TASK TO CARRY OUT
From the first line to the last, transcribe the data exactly.

GIVEN MATERIAL
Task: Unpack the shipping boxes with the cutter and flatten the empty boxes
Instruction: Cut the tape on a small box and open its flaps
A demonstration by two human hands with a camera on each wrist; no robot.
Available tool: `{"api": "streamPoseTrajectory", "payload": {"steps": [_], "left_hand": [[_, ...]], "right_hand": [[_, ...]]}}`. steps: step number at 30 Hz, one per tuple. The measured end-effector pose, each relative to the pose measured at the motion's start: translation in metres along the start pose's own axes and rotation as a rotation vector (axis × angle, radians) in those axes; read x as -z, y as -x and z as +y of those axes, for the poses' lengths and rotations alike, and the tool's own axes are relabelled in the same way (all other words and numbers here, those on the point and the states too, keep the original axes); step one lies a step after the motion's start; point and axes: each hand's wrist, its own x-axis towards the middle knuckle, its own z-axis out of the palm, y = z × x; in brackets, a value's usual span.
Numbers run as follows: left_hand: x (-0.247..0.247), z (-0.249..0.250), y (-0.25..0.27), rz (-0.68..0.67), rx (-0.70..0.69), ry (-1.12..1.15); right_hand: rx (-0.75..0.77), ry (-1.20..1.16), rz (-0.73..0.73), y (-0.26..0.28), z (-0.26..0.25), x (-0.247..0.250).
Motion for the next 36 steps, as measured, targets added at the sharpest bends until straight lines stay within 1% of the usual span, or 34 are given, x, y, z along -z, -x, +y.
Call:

PROBLEM SOLUTION
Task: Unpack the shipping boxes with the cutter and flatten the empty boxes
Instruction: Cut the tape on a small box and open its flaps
A demonstration by two human hands with a camera on each wrist; no robot.
Available tool: `{"api": "streamPoseTrajectory", "payload": {"steps": [_], "left_hand": [[_, ...]], "right_hand": [[_, ...]]}}`. steps: step number at 30 Hz, one per tuple. The measured end-effector pose, each relative to the pose measured at the motion's start: translation in metres along the start pose's own axes and rotation as a rotation vector (axis × angle, radians) in those axes; read x as -z, y as -x and z as +y of those axes, for the poses' lengths and rotations alike, and the tool's own axes are relabelled in the same way (all other words and numbers here, those on the point and the states too, keep the original axes); step one lies a step after the motion's start; point and axes: each hand's wrist, its own x-axis towards the middle knuckle, its own z-axis out of the palm, y = z × x; in brackets, a value's usual span.
Numbers run as follows: left_hand: x (-0.247..0.247), z (-0.249..0.250), y (-0.25..0.27), rz (-0.68..0.67), rx (-0.70..0.69), ry (-1.12..1.15); right_hand: rx (-0.75..0.77), ry (-1.20..1.16), rz (-0.73..0.73), y (-0.26..0.28), z (-0.26..0.25), x (-0.247..0.250).
Motion for the next 36 steps, as measured, targets added at the sharpest bends until straight lines stay within 1% of the usual span, or 34 are given, x, y, z along -z, -x, +y.
Call:

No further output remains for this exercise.